# PROVIDED DATA:
☆ ☆ ☆ ☆ ☆ ☆ ☆
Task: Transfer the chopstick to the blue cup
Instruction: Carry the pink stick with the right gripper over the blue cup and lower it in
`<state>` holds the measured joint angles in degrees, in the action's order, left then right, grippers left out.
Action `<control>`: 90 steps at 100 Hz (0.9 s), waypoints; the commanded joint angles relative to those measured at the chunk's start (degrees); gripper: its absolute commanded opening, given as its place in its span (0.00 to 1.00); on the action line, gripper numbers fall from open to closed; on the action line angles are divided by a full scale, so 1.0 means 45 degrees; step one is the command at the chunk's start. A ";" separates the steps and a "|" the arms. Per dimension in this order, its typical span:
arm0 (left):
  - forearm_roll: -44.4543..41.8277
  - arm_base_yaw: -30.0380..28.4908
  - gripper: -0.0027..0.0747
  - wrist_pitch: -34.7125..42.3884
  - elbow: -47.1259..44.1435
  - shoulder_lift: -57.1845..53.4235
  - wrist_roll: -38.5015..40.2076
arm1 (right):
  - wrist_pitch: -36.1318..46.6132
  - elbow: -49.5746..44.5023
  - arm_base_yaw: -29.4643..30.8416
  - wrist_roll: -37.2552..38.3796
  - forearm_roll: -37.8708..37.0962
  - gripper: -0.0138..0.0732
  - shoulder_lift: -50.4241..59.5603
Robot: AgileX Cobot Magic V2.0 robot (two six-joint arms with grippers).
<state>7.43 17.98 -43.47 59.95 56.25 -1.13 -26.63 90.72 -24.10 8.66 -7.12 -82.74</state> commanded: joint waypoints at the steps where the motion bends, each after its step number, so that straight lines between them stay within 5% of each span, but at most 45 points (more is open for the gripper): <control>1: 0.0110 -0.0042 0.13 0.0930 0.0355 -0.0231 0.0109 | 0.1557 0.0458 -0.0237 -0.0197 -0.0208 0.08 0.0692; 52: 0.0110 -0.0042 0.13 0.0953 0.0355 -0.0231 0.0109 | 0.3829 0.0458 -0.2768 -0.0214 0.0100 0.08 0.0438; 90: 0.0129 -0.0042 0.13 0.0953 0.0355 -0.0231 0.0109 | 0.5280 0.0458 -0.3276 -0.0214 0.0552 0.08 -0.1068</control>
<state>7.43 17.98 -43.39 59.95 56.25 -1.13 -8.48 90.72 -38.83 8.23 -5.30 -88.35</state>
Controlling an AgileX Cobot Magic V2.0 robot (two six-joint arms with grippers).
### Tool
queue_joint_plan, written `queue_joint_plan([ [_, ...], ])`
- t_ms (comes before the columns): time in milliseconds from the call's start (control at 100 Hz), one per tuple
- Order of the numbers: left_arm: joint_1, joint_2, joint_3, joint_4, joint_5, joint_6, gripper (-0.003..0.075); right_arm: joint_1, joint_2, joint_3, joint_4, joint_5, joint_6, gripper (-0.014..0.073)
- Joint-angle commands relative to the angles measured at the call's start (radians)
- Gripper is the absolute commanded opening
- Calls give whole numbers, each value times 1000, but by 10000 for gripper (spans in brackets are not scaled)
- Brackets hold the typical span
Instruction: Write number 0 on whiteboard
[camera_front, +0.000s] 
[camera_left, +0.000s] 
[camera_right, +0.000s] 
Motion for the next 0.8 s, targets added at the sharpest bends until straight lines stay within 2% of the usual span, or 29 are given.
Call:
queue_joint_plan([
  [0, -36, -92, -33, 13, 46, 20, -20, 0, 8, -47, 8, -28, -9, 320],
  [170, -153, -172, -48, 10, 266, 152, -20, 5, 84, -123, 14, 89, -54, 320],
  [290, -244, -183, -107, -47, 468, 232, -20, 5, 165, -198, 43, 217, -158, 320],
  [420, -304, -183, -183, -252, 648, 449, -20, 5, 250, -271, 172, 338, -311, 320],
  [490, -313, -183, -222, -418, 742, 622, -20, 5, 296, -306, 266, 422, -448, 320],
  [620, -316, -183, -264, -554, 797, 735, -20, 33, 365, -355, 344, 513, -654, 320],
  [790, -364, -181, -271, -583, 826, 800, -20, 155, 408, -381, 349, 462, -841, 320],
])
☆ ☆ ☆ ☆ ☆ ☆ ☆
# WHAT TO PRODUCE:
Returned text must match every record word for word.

# ANSWER SECTION:
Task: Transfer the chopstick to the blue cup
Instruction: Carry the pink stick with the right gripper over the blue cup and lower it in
`<state>` holds the measured joint angles in degrees, in the action's order, left then right, grippers left out.
Action `<control>`: 90 steps at 100 Hz (0.9 s), waypoints; the commanded joint angles relative to those measured at the chunk's start (degrees); gripper: its absolute commanded opening, given as its place in its span (0.00 to 1.00); on the action line, gripper numbers fall from open to closed; on the action line angles are divided by a full scale, so 1.0 means 45 degrees; step one is the command at the chunk's start. A ";" separates the steps and a "|" the arms. Per dimension in this order, its typical span:
arm0 (left):
  - forearm_roll: -44.4543..41.8277
  - arm_base_yaw: -30.0380..28.4908
  - gripper: -0.0027..0.0747
  - wrist_pitch: -34.7125..42.3884
  - elbow: -47.1259..44.1435
  - shoulder_lift: -57.1845..53.4235
  - wrist_roll: -38.5015..40.2076
arm1 (right):
  - wrist_pitch: -36.1318..46.6132
  - elbow: -49.5746..44.5023
  - arm_base_yaw: -29.4643..30.8416
  - wrist_roll: -37.2552..38.3796
  - forearm_roll: -37.8708..37.0962
  - gripper: -0.0138..0.0732
  - shoulder_lift: -50.4241..59.5603
Robot: AgileX Cobot Magic V2.0 robot (two six-joint arms with grippers).
<state>7.43 17.98 -43.47 59.95 56.25 -1.13 -26.63 90.72 -24.10 8.66 -7.12 -82.74</state> commanded: joint waypoints at the steps where the motion bends, each after its step number, so that straight lines between them stay within 5% of each span, but at most 45 points (more is open for the gripper): <control>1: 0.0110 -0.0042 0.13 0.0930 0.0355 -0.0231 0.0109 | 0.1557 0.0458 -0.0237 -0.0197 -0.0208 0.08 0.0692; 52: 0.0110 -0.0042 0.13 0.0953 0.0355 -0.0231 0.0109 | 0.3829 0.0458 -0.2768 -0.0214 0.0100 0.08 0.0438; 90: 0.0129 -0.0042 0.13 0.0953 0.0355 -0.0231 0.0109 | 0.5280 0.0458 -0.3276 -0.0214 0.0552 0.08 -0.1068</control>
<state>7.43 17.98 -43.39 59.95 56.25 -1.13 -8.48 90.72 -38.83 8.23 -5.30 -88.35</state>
Controlling an AgileX Cobot Magic V2.0 robot (two six-joint arms with grippers).
### Tool
queue_joint_plan, written `queue_joint_plan([ [_, ...], ])`
- t_ms (comes before the columns): time in milliseconds from the call's start (control at 100 Hz), one per tuple
- Order of the numbers: left_arm: joint_1, joint_2, joint_3, joint_4, joint_5, joint_6, gripper (-0.003..0.075); right_arm: joint_1, joint_2, joint_3, joint_4, joint_5, joint_6, gripper (-0.014..0.073)
- Joint-angle commands relative to the angles measured at the call's start (radians)
- Gripper is the absolute commanded opening
- Calls give whole numbers, each value times 1000, but by 10000 for gripper (spans in brackets are not scaled)
- Brackets hold the typical span
Instruction: Write number 0 on whiteboard
[camera_front, +0.000s] 
[camera_left, +0.000s] 
[camera_right, +0.000s] 
Motion for the next 0.8 s, targets added at the sharpest bends until straight lines stay within 2% of the usual span, or 29 are given.
Call:
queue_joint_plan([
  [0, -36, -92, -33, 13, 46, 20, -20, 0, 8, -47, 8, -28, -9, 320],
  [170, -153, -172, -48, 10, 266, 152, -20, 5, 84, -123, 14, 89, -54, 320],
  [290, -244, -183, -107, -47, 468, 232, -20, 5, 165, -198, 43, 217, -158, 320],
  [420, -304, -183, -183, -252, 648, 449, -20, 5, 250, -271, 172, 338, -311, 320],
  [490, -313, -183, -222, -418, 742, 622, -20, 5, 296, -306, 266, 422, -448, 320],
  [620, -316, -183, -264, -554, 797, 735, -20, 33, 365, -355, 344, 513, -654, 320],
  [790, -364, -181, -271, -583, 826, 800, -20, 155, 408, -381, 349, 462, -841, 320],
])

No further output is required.